Não irei aqui revelar esta obra-prima, mas deixo alguns pensamentos que se adequam ao presente. “Os flagelos, com efeito, são uma coisa comum, mas acredita-se dificilmente neles quando nos caem sobre a cabeça”, os negacionistas do hoje aqui se enquadram na perfeição, e sabemos que os existem em todos os estratos sociais inclusive em indivíduos de formação superior, Camus acrescenta que a crença nestes flagelos como sonhos maus que irão passar, levam a que o homem na sua condição finita, é que passe, por não ter tomado as devidas precauções. Um dos problemas destes flagelos como lhe apelida Camus, é o sonegar a vida imaginada do imediato, e por ora colocar em espera ou hipotecar o futuro, logo é mais fácil negar o flagelo, mantendo assim a vida como era imaginada, “Continuavam a fazer negócios, preparavam viagens e tinham opiniões (…) Julgavam-se livres e nunca alguém será livre enquanto existirem os flagelos.” 

“A estupidez insiste sempre”, no decurso desta pandemia, poderei acrescentar que à estupidez foi dado um papel de destaque, a precipitação típica do homem pouco ponderado é constante, a não observação de uma visão estratégica, consubstanciada em verdade e rigor, é substituída pelo medo, ou pelo típico jogo de pressões de bastidores, em que o interesse de todos não é observado. Podemos observar por exemplo na medicação de tratamento, o tempo de antena que é dado a putativos medicamentos sem que exista validade técnico científica, tivemos no início da pandemia a já famigerada hidroxicloroquina, com prime-time em telejornais, manchetes de jornal, e múltiplos “estudos” propalados pelas redes sociais, hoje em dia outros seguem-lhe as pisadas. Existem autoridades oficiais do medicamento e entidades independentes que promovem essa avaliação e curiosamente todos os que tem sido publicitados, não aparecem nas avaliações oficiais, o que obviamente é um argumento para a desinformação pois “são baratos logo ninguém tem interesse em vendê-los”. A Agência Europeia do Medicamento apresenta neste momento 1 medicamento aprovado para Covid-19, 4 com revisão completa e passíveis de utilização, 3 em avaliação e 57 em investigação e desenvolvimento “EMA Covid 19 Treatments”. 

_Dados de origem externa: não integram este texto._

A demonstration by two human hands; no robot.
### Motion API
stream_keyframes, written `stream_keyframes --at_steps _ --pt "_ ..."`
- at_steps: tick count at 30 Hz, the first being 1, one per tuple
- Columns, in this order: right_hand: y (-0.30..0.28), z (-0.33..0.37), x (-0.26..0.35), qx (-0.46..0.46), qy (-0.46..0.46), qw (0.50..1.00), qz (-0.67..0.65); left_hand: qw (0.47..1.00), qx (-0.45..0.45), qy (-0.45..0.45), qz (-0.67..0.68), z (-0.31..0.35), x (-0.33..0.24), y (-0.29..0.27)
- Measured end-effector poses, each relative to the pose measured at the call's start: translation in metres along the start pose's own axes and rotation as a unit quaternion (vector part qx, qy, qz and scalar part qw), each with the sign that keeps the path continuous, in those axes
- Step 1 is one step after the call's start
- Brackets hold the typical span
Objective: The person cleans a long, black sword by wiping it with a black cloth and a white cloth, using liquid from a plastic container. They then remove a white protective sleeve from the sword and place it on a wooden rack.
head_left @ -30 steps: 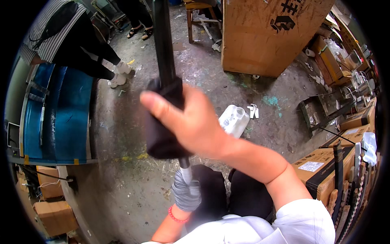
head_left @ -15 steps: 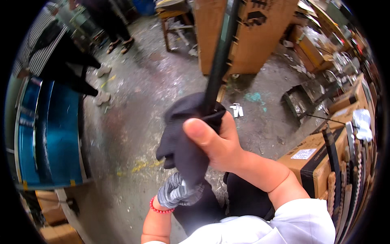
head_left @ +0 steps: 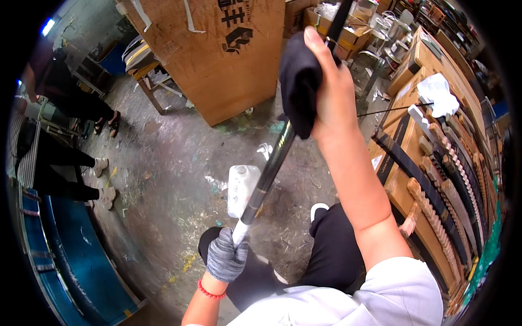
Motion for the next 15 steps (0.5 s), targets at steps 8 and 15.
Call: stream_keyframes --at_steps 8,15 --pt "0.022 0.038 -0.042 0.100 0.058 0.990 -0.076 0.636 0.315 -0.061 0.702 -0.014 -0.010 0.063" --pt "-0.032 0.068 -0.090 -0.058 0.091 0.993 -0.056 0.831 0.241 -0.063 0.498 -0.035 0.028 0.073"
Point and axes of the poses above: each hand's wrist, its own z-axis away from the middle knuckle, its own y-axis out of the palm, x = y × z, the point moved 10 cm from there along -z, towards the middle knuckle, and after that the axes turned 15 degrees about x, right-handed, at the moved point
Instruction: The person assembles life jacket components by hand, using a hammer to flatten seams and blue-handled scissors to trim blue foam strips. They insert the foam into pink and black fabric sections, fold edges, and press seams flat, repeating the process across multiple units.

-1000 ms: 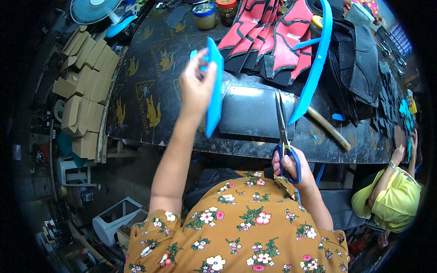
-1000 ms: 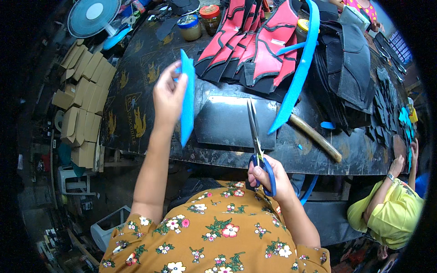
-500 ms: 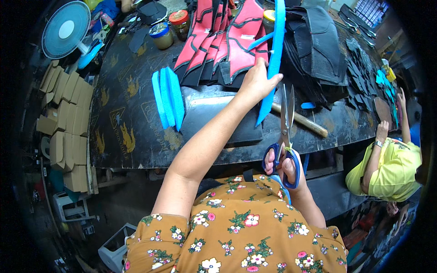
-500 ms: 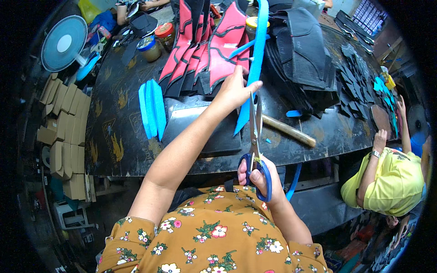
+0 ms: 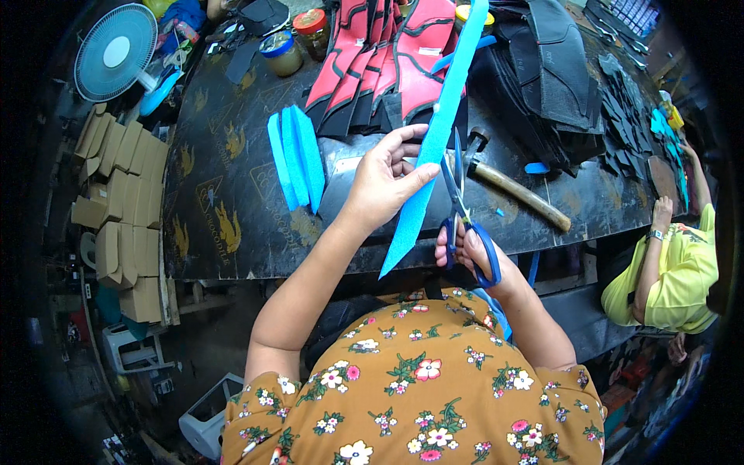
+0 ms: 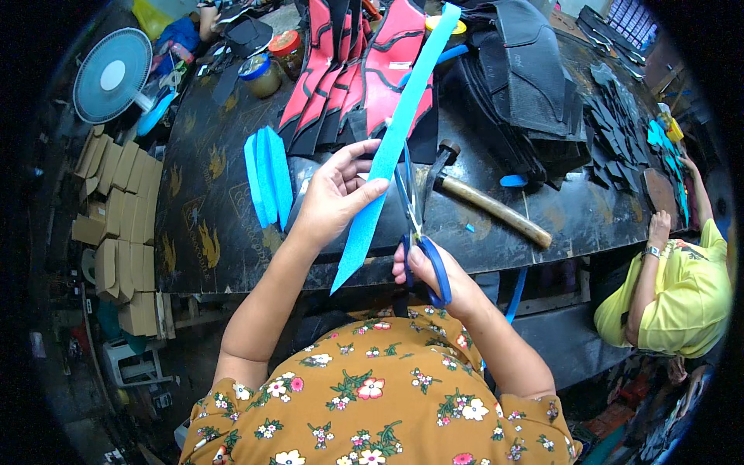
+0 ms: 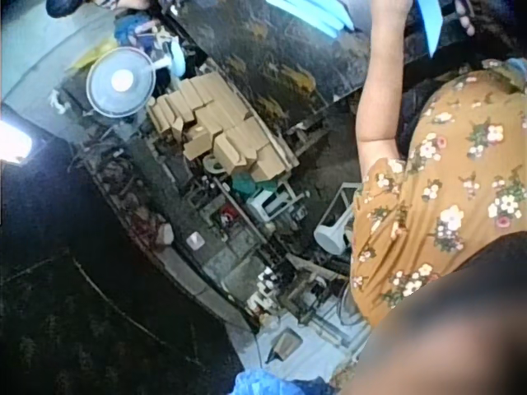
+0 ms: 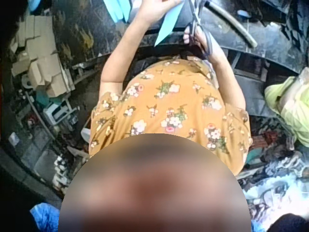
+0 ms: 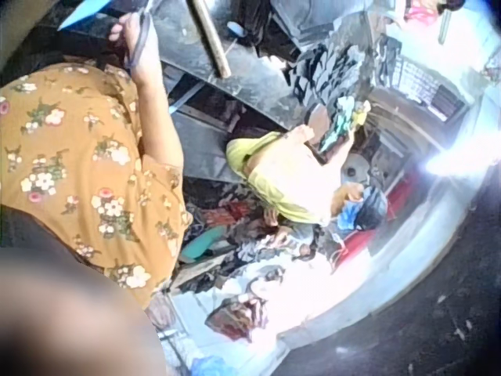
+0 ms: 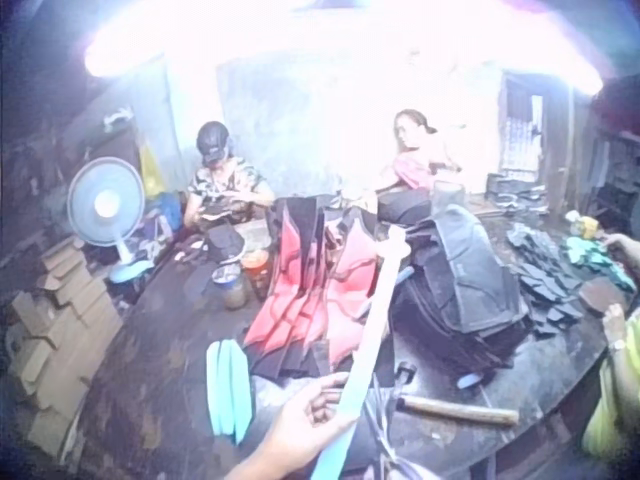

A pausa na vacinação foi outra demonstração de que a Instituição Europeia nem sempre toma decisões racionais, não existiu, nem existe até ao momento no plano técnico cientifico razão para a pausa da vacinação, pior é a consequência em termos de descredibilização desta vacina, mas também de toda a vacinação, gerando na população receios e rejeição, baseados na desinformação que se gerou, alimentada por uma comunicação social cada vez mais tabloide e menos rigorosa e informativa, e propalada pela ignorância que vinga nas redes sociais.

Com rigor e ciência iremos passar por esta pandemia, mas sempre alerta, pois a Estupidez Insiste Sempre.